TASK DESCRIPTION
Copy all data exactly. Skip pictures.

DATASET EXTRACT

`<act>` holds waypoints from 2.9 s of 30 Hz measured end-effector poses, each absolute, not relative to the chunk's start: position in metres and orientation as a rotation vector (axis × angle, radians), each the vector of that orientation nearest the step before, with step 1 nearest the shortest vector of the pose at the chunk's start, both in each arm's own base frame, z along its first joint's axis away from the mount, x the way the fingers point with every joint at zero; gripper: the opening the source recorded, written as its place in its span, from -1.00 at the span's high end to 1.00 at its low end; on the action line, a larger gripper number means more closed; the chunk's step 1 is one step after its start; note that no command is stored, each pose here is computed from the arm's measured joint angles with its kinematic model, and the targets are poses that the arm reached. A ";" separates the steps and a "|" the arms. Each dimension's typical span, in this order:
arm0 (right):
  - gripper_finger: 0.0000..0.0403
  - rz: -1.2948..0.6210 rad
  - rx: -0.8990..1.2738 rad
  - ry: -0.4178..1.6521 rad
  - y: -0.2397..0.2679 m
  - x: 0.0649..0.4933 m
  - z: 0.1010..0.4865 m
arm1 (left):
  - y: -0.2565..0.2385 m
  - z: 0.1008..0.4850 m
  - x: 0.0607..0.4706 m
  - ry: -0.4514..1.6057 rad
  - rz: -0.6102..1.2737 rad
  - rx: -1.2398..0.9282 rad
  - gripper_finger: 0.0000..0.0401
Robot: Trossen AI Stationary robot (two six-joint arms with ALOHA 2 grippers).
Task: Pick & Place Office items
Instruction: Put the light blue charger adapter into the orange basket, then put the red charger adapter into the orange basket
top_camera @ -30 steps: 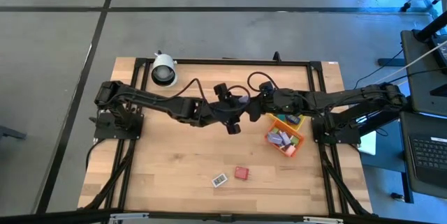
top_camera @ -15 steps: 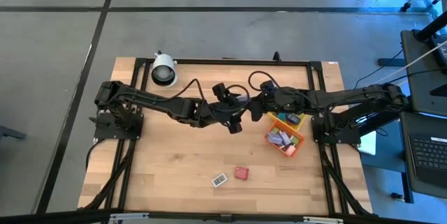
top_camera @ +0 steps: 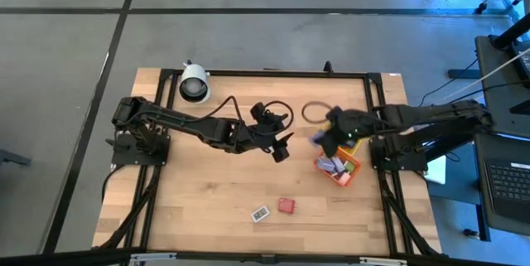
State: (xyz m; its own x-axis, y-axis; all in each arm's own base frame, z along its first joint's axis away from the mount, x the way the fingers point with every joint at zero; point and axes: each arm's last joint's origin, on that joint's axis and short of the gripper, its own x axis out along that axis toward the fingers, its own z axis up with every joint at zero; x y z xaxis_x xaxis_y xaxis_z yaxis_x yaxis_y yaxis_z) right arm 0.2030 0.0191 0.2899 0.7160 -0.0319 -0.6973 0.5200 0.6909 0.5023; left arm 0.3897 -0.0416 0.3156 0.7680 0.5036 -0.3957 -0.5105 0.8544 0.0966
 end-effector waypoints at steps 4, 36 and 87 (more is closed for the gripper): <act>0.42 -0.342 0.745 0.936 0.037 0.187 0.277 | -0.041 0.314 0.388 0.434 0.564 -0.061 -0.31; 0.30 -0.680 0.390 1.292 0.075 0.209 0.203 | -0.057 0.308 0.383 0.464 0.556 -0.157 -0.31; -0.54 -0.037 0.420 0.865 0.198 0.280 0.207 | -0.173 0.269 0.293 1.169 0.335 -0.399 -0.31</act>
State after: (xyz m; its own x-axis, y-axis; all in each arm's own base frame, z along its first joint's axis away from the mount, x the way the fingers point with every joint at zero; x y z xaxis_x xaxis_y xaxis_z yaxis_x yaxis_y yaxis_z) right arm 0.2804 0.1984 0.2067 0.6534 0.1369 -0.7445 0.1993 0.9177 0.3436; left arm 0.2927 -0.1734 0.2692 0.3559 0.0480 -0.9333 -0.4540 0.8818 -0.1278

SOLUTION
`<act>` holds waypoints from 2.9 s of 30 Hz measured end-effector poses, each absolute, not relative to the chunk's start: position in metres and orientation as a rotation vector (axis × angle, radians), each the vector of that orientation nearest the step before, with step 1 nearest the shortest vector of the pose at the chunk's start, both in each arm's own base frame, z along its first joint's axis away from the mount, x the way the fingers point with every joint at zero; gripper: the opening the source recorded, written as its place in its span, from -1.00 at the span's high end to 1.00 at its low end; on the action line, a larger gripper number means more closed; the chunk's step 1 is one step after its start; note that no command is stored, each pose here is computed from the arm's measured joint angles with its kinematic model, and the targets are poses that the arm reached. A ";" separates the steps and a "|" the arms. Each dimension's typical span, in this order:
arm0 (right):
  - gripper_finger: 0.0000..0.0403
  - rz: -1.2948..0.6210 rad
  - rx: -0.8990..1.2738 rad
  - ry: -0.4178..1.6521 rad
  - y: -0.2397..0.2679 m
  - x: 0.0649..0.4933 m
  - z: 0.1010..0.4865 m
arm1 (left):
  - y: -0.2565..0.2385 m
  - z: 0.1008..0.4850 m
  - x: 0.0607..0.4706 m
  - ry: -0.4514..1.6057 rad
  - rz: -0.6102..1.2737 rad
  - rx: -1.2398..0.9282 rad
  - gripper_finger: 0.0000..0.0401
Robot: Trossen AI Stationary robot (two six-joint arms with ALOHA 2 grippers).
Task: Pick & Place Office items
Instruction: Put the light blue charger adapter into the orange basket, then put the red charger adapter into the orange basket
top_camera @ -30 steps: 
top_camera @ -15 steps: 
top_camera @ +0 steps: 
State: (xyz m; its own x-axis, y-axis; all in each arm's own base frame, z along its first joint's axis away from the mount, x the way the fingers point with every joint at zero; point and axes: each arm's last joint's origin, on that joint's axis and short of the gripper, its own x axis out along that axis toward the fingers, its own z axis up with every joint at zero; x y z xaxis_x xaxis_y xaxis_z yaxis_x yaxis_y yaxis_z) right arm 0.2030 0.0191 0.2899 0.7160 -0.0319 -0.6973 0.5200 0.6909 0.5023; left arm 0.3897 -0.0416 0.3156 0.7680 0.5036 -0.3957 -0.5105 0.8544 0.0966
 end-effector waypoints at steps 4, 36 and 87 (more is closed for the gripper): <act>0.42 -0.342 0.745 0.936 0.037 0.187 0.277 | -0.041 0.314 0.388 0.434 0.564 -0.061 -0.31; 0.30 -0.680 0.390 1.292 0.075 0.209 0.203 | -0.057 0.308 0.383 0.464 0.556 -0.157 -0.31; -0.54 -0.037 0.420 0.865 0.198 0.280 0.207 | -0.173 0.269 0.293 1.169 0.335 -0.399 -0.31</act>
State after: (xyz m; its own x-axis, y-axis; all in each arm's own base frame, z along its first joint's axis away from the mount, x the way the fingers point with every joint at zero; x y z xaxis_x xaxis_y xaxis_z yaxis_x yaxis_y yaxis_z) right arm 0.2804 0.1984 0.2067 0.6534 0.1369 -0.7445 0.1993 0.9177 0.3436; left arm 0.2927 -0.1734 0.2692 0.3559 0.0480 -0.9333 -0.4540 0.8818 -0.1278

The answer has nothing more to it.